[What you should do]:
Reproduce, exactly, the lines of the material below from the line containing "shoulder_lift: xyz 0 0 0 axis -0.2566" through the line containing "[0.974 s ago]", with both end lines included and nothing else.

***** Available data

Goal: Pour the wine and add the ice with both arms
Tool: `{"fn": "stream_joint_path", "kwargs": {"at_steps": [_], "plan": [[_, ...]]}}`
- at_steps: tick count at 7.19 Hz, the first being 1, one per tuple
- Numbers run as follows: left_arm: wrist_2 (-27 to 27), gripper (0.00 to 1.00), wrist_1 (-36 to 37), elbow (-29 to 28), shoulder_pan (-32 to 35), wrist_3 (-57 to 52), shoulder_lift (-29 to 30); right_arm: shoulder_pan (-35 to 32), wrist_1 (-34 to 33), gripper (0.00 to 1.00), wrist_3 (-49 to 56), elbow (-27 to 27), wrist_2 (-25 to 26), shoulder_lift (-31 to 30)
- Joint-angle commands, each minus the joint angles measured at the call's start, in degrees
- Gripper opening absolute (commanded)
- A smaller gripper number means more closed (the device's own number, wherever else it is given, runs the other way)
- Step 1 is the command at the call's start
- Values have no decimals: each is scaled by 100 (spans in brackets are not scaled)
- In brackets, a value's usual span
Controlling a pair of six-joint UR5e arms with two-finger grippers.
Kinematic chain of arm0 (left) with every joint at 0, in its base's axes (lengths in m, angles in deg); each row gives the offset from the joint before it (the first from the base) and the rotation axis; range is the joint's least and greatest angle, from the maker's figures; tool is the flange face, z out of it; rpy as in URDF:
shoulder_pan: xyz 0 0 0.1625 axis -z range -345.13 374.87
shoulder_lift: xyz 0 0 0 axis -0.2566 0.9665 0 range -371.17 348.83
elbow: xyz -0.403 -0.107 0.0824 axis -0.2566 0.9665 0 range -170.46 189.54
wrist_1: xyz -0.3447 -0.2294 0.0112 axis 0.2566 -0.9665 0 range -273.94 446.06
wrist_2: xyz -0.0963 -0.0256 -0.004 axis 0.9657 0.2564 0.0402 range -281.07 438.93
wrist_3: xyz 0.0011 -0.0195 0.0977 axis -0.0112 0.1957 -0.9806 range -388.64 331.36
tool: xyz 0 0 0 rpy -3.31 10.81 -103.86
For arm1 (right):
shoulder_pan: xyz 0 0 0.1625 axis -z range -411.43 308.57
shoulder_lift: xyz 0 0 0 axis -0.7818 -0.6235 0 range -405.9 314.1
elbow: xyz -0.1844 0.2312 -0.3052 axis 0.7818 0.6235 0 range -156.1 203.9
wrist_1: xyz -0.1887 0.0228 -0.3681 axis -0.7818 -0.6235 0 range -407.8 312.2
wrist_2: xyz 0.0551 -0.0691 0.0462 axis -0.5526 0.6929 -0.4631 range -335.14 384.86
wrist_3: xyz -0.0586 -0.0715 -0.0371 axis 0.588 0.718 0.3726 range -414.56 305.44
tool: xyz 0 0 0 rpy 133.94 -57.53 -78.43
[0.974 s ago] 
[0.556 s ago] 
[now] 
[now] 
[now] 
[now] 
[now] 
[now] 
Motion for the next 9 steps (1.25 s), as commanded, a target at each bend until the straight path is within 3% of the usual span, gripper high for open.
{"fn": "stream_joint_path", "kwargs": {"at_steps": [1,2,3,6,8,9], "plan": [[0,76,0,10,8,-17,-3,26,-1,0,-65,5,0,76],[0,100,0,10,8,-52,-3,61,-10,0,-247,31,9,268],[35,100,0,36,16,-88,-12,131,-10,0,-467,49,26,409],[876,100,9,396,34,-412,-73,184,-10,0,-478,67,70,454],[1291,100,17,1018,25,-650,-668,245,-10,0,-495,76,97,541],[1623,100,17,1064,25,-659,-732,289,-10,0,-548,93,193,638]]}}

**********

[Written answer]:
shoulder_lift: xyz 0 0 0 axis -0.2566 0.9665 0 range -371.17 348.83
elbow: xyz -0.403 -0.107 0.0824 axis -0.2566 0.9665 0 range -170.46 189.54
wrist_1: xyz -0.3447 -0.2294 0.0112 axis 0.2566 -0.9665 0 range -273.94 446.06
wrist_2: xyz -0.0963 -0.0256 -0.004 axis 0.9657 0.2564 0.0402 range -281.07 438.93
wrist_3: xyz 0.0011 -0.0195 0.0977 axis -0.0112 0.1957 -0.9806 range -388.64 331.36
tool: xyz 0 0 0 rpy -3.31 10.81 -103.86
For arm1 (right):
shoulder_pan: xyz 0 0 0.1625 axis -z range -411.43 308.57
shoulder_lift: xyz 0 0 0 axis -0.7818 -0.6235 0 range -405.9 314.1
elbow: xyz -0.1844 0.2312 -0.3052 axis 0.7818 0.6235 0 range -156.1 203.9
wrist_1: xyz -0.1887 0.0228 -0.3681 axis -0.7818 -0.6235 0 range -407.8 312.2
wrist_2: xyz 0.0551 -0.0691 0.0462 axis -0.5526 0.6929 -0.4631 range -335.14 384.86
wrist_3: xyz -0.0586 -0.0715 -0.0371 axis 0.588 0.718 0.3726 range -414.56 305.44
tool: xyz 0 0 0 rpy 133.94 -57.53 -78.43
[0.974 s ago] 

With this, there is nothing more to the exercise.